EXERCISE DIRECTIONS: Repeat exactly the lines below that lie between the line with "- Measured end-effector" and the line with "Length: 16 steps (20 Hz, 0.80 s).", counting both of those lines as part of the answer.

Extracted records
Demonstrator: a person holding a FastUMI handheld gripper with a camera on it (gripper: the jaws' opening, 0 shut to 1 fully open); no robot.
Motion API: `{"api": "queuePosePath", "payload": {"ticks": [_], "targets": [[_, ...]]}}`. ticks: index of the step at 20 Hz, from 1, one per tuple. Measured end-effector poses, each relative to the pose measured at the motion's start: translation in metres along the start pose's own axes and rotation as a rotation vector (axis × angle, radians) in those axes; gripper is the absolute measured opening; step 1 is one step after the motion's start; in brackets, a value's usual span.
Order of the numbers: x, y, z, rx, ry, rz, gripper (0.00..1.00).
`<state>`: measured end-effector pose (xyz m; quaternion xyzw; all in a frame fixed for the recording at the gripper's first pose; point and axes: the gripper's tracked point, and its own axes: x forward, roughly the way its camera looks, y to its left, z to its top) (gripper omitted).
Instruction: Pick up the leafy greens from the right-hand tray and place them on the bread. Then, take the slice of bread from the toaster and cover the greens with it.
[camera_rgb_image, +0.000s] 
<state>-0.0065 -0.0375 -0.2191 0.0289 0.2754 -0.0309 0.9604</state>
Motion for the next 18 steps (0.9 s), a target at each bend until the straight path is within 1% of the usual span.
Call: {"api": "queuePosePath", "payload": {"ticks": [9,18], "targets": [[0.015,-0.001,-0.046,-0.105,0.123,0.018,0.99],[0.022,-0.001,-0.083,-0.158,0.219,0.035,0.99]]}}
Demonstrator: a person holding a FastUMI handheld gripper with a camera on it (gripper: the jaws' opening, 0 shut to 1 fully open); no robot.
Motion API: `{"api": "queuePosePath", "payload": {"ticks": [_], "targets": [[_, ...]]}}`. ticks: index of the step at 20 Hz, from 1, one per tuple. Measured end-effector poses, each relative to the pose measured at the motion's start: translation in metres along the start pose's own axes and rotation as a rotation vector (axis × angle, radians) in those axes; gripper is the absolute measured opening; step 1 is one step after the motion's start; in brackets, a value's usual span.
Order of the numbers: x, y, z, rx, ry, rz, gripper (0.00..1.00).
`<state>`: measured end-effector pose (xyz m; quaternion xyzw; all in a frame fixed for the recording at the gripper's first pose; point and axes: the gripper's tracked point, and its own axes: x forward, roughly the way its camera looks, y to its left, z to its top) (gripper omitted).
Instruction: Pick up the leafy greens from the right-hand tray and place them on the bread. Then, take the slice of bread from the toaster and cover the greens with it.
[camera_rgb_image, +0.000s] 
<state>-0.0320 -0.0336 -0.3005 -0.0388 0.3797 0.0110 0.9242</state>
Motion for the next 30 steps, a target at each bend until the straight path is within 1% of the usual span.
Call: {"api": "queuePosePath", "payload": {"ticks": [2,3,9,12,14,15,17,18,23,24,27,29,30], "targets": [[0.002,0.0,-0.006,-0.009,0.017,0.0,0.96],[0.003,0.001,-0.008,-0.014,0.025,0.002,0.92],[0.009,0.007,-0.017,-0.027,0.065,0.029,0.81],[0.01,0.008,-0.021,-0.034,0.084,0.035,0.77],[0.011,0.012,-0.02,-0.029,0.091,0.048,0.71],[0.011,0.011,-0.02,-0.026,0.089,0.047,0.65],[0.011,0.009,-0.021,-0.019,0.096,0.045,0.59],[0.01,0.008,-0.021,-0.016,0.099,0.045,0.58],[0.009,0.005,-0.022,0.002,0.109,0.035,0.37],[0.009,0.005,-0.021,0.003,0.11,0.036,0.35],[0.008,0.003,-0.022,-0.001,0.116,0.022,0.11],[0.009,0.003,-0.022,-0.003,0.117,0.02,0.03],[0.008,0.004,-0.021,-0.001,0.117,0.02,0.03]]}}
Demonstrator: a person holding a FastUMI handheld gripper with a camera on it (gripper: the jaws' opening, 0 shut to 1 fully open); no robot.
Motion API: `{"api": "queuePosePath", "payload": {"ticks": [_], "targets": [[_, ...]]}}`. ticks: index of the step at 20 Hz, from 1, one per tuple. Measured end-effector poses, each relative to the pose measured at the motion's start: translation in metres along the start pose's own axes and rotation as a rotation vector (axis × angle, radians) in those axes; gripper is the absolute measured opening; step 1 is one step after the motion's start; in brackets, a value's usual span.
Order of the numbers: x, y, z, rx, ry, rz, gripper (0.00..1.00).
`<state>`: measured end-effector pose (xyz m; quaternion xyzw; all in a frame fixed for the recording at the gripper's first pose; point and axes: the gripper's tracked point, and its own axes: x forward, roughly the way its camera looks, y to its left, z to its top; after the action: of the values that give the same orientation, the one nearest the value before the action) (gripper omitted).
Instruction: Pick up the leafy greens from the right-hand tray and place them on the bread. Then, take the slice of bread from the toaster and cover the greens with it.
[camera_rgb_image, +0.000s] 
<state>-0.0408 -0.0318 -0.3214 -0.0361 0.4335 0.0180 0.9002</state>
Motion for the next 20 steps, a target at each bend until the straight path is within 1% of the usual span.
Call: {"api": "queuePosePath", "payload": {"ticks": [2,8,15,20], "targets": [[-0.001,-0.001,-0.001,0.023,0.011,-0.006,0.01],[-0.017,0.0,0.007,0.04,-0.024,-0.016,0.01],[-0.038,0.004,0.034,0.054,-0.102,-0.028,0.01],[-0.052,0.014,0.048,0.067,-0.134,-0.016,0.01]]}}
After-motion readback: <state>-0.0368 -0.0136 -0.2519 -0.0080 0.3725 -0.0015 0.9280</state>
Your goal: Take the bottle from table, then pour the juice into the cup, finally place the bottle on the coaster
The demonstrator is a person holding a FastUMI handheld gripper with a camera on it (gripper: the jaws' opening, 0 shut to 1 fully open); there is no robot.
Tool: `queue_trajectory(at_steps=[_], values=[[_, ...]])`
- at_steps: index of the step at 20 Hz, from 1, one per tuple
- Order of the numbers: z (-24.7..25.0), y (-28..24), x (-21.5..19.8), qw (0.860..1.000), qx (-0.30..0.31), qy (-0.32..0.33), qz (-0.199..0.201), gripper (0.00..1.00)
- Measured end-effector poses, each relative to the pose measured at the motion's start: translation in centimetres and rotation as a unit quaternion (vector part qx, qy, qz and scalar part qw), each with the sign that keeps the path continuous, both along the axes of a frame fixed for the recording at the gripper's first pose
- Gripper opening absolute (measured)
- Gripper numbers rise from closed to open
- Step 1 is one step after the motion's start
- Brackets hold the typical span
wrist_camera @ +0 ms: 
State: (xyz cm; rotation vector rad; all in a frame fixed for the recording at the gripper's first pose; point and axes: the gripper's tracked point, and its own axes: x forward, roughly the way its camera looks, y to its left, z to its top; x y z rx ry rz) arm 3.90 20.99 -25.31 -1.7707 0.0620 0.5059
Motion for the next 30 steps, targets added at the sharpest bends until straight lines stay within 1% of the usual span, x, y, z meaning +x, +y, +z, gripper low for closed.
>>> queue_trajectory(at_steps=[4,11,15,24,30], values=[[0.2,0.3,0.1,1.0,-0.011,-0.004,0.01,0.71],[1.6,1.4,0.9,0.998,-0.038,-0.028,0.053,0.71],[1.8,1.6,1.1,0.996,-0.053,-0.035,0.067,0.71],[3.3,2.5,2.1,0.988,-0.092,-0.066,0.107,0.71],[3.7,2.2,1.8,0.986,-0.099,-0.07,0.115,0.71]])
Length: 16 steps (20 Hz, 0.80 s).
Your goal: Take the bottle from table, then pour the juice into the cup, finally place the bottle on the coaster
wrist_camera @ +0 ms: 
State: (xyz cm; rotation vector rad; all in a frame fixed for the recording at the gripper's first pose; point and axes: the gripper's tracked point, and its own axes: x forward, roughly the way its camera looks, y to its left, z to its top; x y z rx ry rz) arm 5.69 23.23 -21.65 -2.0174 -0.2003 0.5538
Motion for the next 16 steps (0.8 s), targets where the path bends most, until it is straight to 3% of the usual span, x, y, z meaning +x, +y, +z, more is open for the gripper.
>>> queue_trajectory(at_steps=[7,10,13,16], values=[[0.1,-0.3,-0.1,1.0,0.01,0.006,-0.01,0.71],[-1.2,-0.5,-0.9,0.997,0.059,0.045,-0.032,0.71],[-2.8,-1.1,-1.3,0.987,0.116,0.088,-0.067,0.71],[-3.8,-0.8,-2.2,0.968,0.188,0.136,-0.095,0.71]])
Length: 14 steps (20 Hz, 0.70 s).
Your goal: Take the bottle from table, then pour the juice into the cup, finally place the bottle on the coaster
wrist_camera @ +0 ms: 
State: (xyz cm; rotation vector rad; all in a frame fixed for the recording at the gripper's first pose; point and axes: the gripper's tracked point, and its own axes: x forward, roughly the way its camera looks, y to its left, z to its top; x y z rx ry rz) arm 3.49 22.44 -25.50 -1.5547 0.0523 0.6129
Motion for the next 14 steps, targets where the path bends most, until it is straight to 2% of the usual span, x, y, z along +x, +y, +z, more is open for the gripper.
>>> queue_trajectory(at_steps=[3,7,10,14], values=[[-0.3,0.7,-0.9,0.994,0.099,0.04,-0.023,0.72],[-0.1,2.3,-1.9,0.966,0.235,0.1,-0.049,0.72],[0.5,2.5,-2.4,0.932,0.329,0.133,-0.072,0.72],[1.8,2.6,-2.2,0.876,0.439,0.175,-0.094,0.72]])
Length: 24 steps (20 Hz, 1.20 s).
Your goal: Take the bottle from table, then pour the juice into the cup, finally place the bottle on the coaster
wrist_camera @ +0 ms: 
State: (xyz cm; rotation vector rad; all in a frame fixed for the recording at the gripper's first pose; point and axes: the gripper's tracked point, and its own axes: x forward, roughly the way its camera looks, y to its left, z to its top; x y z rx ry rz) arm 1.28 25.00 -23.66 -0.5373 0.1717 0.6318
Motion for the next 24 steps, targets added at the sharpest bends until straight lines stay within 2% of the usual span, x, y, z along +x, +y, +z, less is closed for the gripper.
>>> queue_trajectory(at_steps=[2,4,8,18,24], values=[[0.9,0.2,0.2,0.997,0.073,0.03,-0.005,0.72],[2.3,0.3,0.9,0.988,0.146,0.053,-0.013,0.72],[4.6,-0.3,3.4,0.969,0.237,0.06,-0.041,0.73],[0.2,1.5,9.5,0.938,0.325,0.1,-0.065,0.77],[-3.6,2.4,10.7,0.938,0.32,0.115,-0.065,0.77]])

OUTPUT FOR THIS TASK:
- Measured end-effector poses, each relative to the pose measured at the motion's start: translation in centimetres and rotation as a unit quaternion (vector part qx, qy, qz and scalar part qw), each with the sign that keeps the path continuous, both along the axes of a frame fixed for the recording at the gripper's first pose
- Gripper opening absolute (measured)
- Gripper numbers rise from closed to open
- Step 1 is one step after the motion's start
- Brackets hold the typical span
wrist_camera @ +0 ms: 
State: (xyz cm; rotation vector rad; all in a frame fixed for the recording at the gripper's first pose; point and axes: the gripper's tracked point, and its own axes: x forward, roughly the way its camera looks, y to its left, z to its top; x y z rx ry rz) arm 3.90 20.99 -25.31 -1.7707 0.0620 0.5059
Motion for the next 30 steps, targets added at the sharpest bends until straight lines stay within 1% of the usual span, x, y, z meaning +x, +y, +z, gripper low for closed.
>>> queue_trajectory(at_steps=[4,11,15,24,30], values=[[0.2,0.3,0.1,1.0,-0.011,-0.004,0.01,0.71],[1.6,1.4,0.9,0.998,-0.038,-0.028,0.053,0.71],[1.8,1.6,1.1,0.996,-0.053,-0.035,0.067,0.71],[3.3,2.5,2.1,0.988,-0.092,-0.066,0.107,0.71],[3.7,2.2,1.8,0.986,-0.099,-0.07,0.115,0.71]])
Length: 16 steps (20 Hz, 0.80 s).

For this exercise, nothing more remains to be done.